Alternatively, the company may be planning a significant product launch, or its spending may have increased following the 2020 funding round. Is Chime considering a direct listing next year, effectively treating this as its IPO round?

The substantial amount of capital raised by Chime warrants further investigation. Access to the company’s financial statements would greatly aid in clarifying the situation.

Discord’s Ascending Valuation

In contrast to Chime, the communication platform Discord currently operates without consistent profitability. However, this circumstance isn't hindering its potential to secure a valuation exceeding $15 billion in its forthcoming funding round.

Reports from The Wall Street Journal indicated that Discord generated approximately $130 million in revenue during the previous year, a significant increase from the $49 million recorded in 2019. Assuming the company maintains its current growth trajectory, projecting an annual run rate of $200 million or higher is reasonable. Consequently, a $15 billion valuation would represent approximately 75 times its present run rate.

Is this valuation substantial? Certainly. Is it unrealistic? Not in the current market conditions.

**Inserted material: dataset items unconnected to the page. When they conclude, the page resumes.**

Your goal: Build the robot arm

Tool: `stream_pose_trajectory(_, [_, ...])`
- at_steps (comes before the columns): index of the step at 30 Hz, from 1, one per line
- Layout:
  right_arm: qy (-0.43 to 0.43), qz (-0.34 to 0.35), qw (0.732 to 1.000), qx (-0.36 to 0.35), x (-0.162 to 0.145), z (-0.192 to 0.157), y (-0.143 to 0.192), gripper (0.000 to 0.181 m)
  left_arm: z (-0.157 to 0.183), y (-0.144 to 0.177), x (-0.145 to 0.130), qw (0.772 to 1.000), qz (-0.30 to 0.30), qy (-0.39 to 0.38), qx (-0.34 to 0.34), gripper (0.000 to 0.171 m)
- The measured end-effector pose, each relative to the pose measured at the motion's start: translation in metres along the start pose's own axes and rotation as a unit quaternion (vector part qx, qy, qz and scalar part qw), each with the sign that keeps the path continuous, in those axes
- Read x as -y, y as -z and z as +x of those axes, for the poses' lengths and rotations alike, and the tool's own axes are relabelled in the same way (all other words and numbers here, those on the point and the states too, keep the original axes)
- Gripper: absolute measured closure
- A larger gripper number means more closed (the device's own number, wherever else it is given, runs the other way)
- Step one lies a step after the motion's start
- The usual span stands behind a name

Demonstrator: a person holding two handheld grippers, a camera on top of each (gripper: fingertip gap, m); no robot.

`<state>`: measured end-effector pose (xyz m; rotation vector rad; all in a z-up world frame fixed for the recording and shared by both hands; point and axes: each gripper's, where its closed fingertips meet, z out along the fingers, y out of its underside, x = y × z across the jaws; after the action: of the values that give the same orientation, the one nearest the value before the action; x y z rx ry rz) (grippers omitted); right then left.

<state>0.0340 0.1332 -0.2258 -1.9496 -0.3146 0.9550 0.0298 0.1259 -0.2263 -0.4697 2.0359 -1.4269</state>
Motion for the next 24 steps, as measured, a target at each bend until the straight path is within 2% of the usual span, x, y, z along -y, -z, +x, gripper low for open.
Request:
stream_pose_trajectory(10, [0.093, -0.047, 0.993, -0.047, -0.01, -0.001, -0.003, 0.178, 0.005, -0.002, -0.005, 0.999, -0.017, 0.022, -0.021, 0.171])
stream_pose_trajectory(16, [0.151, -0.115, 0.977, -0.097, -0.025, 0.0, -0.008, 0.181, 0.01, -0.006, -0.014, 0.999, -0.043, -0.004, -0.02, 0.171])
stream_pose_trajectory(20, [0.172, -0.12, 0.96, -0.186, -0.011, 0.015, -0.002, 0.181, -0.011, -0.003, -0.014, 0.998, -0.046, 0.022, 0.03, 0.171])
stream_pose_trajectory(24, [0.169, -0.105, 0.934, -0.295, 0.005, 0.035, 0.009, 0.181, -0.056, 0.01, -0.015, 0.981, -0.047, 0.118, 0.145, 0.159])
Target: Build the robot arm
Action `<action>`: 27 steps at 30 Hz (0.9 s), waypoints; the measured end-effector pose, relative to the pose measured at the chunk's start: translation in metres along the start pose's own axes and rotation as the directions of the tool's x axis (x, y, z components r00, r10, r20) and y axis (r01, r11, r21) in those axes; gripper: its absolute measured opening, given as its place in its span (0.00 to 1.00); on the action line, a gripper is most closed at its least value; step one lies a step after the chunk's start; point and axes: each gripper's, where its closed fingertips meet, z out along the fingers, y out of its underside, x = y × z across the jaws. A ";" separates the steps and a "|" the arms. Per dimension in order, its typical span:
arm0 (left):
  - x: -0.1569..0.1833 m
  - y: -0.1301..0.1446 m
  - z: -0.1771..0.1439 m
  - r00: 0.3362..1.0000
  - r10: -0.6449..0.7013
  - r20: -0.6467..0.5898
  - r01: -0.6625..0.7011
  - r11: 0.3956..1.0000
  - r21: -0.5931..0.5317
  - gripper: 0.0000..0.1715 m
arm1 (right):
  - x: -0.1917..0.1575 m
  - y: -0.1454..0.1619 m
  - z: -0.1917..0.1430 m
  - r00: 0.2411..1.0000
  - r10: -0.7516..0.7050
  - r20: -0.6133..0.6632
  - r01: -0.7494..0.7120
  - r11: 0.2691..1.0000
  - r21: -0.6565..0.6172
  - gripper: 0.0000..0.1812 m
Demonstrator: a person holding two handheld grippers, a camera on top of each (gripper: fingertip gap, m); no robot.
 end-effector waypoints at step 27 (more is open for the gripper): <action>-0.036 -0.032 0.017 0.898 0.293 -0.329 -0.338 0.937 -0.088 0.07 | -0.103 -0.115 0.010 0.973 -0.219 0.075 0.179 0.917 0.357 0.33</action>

This situation highlights trends within the broader startup ecosystem. These funding rounds serve as an incentive for early-stage investors to continue providing capital. This is because they demonstrate that investors at later stages and those crossing over are prepared to offer substantial increases over previous investment prices.

Furthermore, it suggests considerable potential for startups to secure funding at valuations exceeding $5 billion. This valuation level would allow earlier investors to access liquidity before an initial public offering (IPO).

Consequently, early-stage investors face reduced risk, provided the current abundance of late-stage capital continues to flow towards startups widely anticipated to become prominent publicly traded technology companies. The convergence of these factors last week simply affirmed the continued vibrancy of the private tech market.

While the growth of valuation multiples for publicly traded tech companies may be leveling off, the private technology market continues to push pricing boundaries and encourage increasingly bold investment strategies.